* **Task**:
Find each line in the records below that contains the word "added", and copy it out.

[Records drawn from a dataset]
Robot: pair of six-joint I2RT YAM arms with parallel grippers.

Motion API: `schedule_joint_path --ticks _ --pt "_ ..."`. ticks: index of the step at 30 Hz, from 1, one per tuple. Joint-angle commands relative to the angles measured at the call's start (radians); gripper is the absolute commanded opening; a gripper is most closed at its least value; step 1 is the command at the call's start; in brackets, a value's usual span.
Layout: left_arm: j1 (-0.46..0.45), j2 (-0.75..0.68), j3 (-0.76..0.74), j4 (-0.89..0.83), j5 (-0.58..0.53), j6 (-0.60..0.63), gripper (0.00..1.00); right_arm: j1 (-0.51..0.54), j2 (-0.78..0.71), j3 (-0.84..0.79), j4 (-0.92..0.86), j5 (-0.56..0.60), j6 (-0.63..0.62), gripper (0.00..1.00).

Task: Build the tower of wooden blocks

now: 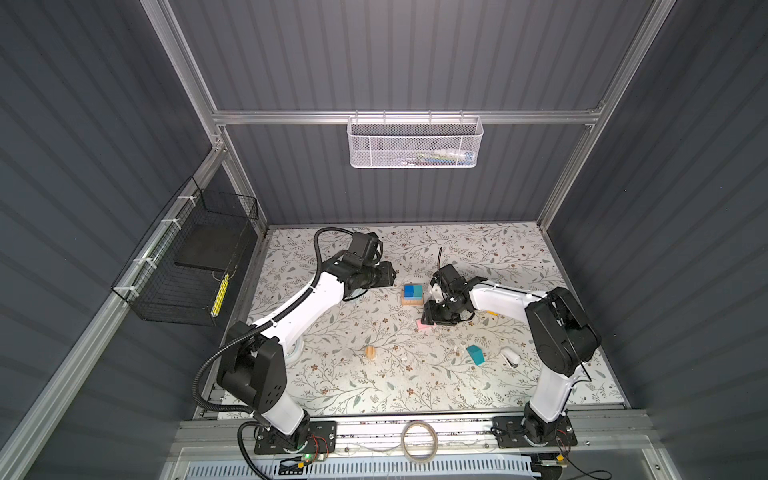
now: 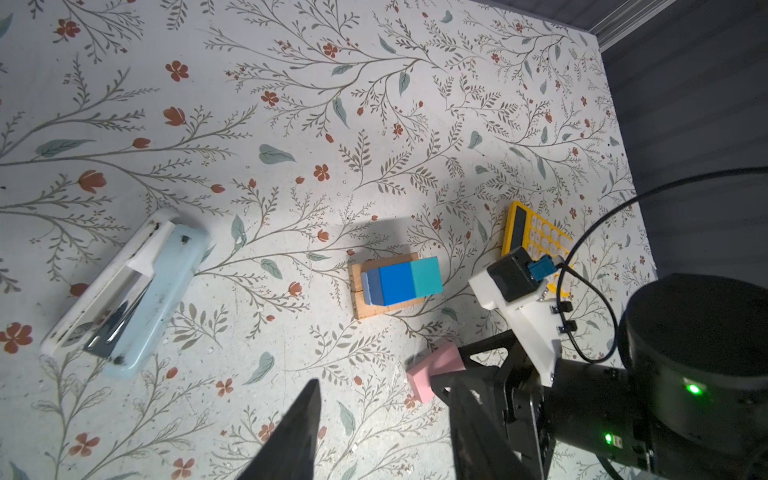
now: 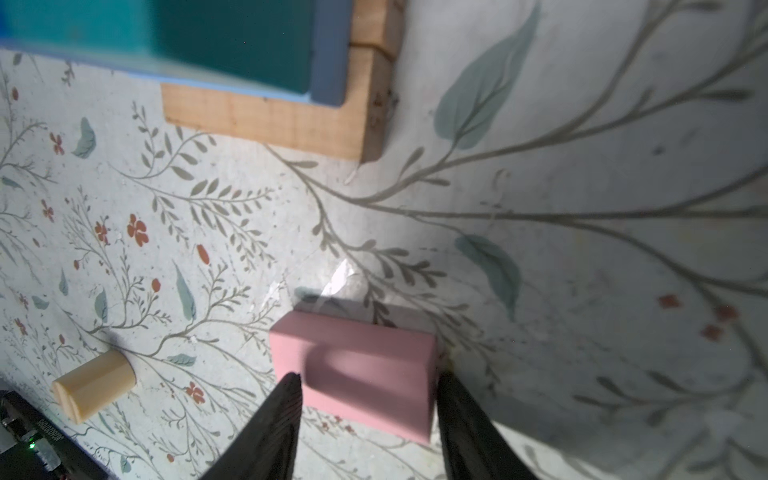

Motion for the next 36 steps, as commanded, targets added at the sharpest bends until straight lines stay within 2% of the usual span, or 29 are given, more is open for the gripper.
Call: schedule_joint_path --ticks 1,26,30,36 --pt "-0.004 -0.016 -0.01 -0.004 -0.002 0.024 0.5 0.03 0.025 -0.036 -0.036 -0.003 0.039 0.53" --pt "-0.004 -0.044 -0.024 -0.006 -0.005 0.034 0.51 0.126 0.085 0.054 0.001 0.0 0.106 0.5" --pt "-0.004 -0.047 -0.026 -0.015 -0.006 0.047 0.51 0.129 0.037 0.035 -0.01 0.024 0.106 0.51" --pt "-0.004 -0.073 -0.03 -0.053 -0.001 0.091 0.51 0.127 -0.119 -0.032 -0.04 0.07 0.11 0.56"
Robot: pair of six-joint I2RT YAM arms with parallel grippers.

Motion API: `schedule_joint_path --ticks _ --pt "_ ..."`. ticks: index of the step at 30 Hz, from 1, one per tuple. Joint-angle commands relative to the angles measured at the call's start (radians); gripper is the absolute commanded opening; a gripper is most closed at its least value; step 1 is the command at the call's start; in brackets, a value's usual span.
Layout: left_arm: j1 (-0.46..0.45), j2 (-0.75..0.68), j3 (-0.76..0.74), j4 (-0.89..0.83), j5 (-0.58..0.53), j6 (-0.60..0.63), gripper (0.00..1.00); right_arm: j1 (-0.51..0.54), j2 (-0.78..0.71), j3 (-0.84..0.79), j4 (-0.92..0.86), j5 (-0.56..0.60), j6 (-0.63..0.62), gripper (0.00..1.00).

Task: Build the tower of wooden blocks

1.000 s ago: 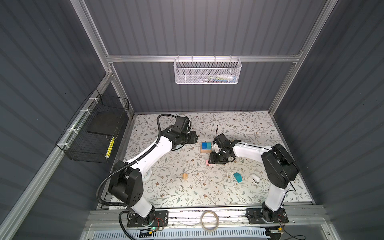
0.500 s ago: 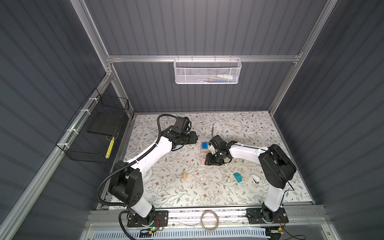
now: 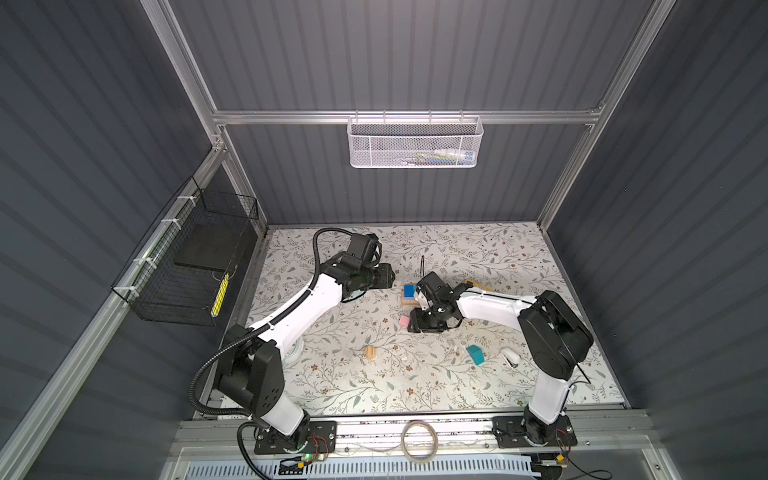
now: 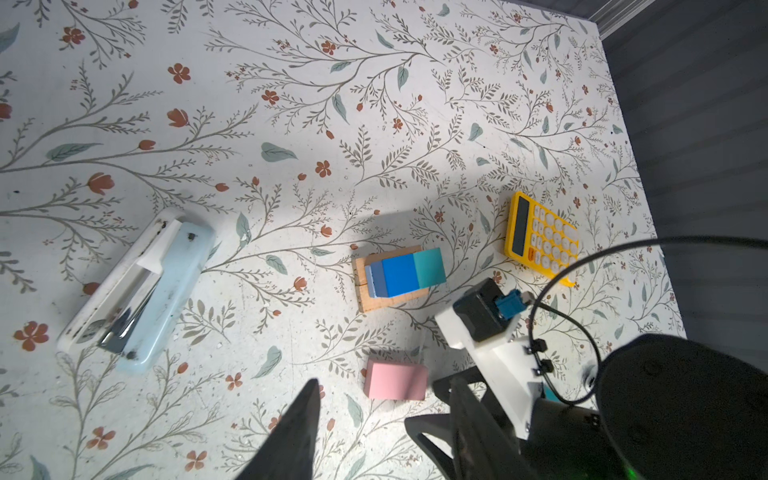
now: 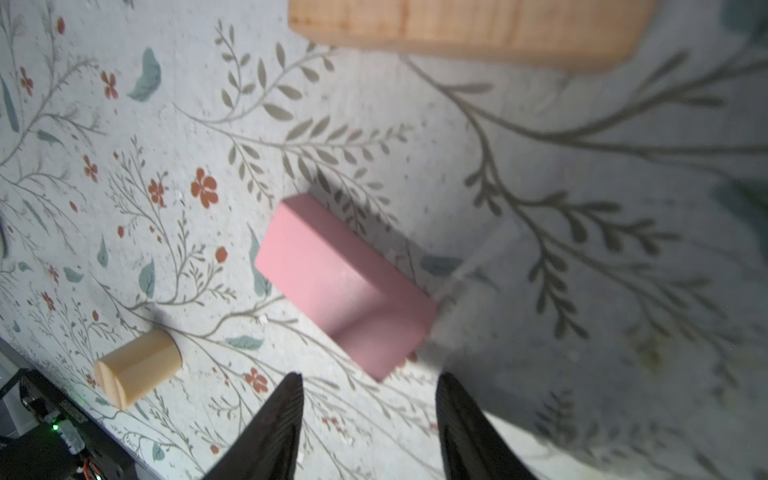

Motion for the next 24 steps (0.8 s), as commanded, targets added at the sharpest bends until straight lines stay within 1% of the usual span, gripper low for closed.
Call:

* **Answer section**:
Motion for the next 36 steps, as commanded, targets added at the sharpest bends until straight lines stay within 2% of the usual span, or 29 are given, more is open for the gripper.
Motion for the next 24 steps (0.8 s), as commanded, targets added at the sharpest bends until straight lines stay within 1% of the usual span, gripper low for closed.

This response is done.